Available records Start Marker

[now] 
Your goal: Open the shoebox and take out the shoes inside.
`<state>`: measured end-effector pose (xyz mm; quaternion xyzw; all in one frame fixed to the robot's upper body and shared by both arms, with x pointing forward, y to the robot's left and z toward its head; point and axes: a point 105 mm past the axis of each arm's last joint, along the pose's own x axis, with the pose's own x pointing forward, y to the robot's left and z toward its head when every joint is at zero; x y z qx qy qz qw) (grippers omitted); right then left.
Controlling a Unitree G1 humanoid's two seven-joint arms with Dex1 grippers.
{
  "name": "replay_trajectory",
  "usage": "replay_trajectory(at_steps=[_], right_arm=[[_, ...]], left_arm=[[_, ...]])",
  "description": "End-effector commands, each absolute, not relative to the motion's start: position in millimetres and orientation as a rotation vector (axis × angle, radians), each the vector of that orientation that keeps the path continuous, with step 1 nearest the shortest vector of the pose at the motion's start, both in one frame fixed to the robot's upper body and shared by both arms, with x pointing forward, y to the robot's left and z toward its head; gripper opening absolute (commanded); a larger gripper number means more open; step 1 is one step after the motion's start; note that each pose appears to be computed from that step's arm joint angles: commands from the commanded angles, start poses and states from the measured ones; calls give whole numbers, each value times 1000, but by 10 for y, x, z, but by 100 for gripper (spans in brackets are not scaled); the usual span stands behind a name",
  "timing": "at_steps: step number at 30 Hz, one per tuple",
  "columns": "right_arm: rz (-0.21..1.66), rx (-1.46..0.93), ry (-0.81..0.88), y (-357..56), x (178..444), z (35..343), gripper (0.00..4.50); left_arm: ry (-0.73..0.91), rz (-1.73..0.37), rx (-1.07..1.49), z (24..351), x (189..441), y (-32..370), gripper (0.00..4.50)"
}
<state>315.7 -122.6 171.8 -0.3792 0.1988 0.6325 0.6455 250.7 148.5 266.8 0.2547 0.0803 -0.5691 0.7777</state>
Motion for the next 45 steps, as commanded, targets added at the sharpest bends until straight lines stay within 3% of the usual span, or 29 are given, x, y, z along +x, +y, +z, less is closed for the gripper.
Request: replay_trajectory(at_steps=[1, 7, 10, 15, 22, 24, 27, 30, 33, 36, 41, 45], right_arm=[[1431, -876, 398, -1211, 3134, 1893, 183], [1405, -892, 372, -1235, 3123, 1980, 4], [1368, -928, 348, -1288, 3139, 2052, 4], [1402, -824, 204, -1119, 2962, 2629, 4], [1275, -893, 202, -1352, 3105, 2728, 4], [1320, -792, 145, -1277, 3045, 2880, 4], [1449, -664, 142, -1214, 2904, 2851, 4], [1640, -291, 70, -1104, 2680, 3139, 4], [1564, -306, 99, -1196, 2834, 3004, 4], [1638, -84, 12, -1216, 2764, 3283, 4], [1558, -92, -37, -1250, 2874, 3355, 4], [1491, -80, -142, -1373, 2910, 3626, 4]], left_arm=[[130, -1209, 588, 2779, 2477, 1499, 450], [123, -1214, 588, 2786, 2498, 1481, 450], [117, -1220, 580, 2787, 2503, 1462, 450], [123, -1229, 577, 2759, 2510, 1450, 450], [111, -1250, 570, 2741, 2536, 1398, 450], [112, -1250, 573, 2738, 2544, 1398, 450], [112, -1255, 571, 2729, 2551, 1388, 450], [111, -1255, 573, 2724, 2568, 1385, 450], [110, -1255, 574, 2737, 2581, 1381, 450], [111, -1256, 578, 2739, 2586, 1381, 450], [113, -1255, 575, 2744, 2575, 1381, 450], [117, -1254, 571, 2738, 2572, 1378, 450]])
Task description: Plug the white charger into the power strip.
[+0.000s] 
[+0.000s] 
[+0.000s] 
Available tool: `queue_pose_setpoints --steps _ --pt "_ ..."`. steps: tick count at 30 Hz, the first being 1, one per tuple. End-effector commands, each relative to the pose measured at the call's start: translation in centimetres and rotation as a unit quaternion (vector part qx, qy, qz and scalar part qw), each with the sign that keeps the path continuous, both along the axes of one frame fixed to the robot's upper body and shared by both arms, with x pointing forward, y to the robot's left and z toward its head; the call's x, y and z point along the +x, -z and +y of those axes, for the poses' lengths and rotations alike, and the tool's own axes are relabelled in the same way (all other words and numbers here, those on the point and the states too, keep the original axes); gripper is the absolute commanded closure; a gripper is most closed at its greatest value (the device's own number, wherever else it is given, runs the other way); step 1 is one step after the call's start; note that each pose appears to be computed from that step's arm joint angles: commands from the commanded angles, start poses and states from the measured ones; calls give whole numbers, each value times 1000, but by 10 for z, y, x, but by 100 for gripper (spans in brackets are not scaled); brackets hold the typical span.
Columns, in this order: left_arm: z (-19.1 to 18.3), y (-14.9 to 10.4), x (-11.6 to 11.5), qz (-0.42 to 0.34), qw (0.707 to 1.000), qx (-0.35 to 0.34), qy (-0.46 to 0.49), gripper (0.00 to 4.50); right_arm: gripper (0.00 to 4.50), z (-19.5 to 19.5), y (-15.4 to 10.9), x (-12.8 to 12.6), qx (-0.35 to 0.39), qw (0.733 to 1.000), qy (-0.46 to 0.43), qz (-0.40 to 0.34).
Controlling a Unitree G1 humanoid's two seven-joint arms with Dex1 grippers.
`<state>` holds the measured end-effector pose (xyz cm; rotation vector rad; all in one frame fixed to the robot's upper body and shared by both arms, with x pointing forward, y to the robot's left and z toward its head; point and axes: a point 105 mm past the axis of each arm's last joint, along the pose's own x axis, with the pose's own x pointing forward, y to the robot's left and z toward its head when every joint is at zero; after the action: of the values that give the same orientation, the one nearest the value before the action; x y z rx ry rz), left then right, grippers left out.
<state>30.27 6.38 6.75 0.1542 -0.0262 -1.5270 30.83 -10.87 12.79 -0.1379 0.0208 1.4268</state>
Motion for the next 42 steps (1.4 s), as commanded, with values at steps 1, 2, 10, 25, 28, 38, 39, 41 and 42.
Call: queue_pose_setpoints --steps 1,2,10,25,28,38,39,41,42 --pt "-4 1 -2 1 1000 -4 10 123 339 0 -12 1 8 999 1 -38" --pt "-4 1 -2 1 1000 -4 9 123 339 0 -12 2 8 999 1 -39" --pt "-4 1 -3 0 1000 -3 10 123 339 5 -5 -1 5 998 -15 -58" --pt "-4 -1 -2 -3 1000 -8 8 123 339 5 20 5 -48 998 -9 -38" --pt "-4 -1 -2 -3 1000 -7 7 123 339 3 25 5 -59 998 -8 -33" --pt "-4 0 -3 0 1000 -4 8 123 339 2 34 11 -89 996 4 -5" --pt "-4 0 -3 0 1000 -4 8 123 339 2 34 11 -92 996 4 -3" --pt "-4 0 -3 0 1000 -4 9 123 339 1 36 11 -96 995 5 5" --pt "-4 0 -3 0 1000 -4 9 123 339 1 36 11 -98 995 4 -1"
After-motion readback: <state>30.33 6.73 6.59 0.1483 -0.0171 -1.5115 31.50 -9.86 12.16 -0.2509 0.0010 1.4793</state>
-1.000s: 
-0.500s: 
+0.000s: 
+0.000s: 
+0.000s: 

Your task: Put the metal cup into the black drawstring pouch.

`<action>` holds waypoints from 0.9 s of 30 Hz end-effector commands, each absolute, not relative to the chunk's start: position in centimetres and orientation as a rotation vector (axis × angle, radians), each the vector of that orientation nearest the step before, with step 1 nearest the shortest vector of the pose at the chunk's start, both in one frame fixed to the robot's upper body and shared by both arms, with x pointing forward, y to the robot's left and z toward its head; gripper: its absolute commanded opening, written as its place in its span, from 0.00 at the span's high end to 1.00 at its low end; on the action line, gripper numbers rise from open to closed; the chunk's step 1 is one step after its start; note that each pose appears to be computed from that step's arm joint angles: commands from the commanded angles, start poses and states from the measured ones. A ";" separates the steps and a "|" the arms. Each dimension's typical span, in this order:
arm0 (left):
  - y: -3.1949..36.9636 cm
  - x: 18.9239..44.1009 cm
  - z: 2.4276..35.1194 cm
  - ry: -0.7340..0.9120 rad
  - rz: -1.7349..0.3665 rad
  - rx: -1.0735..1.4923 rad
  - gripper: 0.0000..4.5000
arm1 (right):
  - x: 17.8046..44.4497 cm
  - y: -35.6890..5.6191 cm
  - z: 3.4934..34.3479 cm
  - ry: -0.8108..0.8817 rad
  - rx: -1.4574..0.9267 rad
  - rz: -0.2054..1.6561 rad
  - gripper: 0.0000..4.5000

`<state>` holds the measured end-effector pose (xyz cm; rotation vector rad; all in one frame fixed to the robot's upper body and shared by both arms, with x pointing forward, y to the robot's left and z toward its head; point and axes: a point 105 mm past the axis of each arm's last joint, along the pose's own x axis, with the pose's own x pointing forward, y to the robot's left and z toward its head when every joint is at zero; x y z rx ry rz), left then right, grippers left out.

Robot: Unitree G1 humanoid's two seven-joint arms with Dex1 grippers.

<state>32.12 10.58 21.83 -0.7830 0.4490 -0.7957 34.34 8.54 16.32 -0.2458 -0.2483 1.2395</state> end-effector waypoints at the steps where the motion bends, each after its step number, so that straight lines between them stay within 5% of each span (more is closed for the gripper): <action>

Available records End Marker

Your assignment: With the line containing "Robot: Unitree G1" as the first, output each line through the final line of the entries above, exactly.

Output below:
Robot: Unitree G1 humanoid's two seven-joint arms with Dex1 grippers.

<state>32.12 10.58 21.83 -0.7830 0.4490 -0.7957 34.34 8.54 16.32 -0.2458 -0.2483 1.2395</state> end-effector waypoints at the steps where the motion bends, each after its step number, so that straight lines between them stay within 5% of each span (more is closed for the gripper): <action>

The response to this exercise is finished.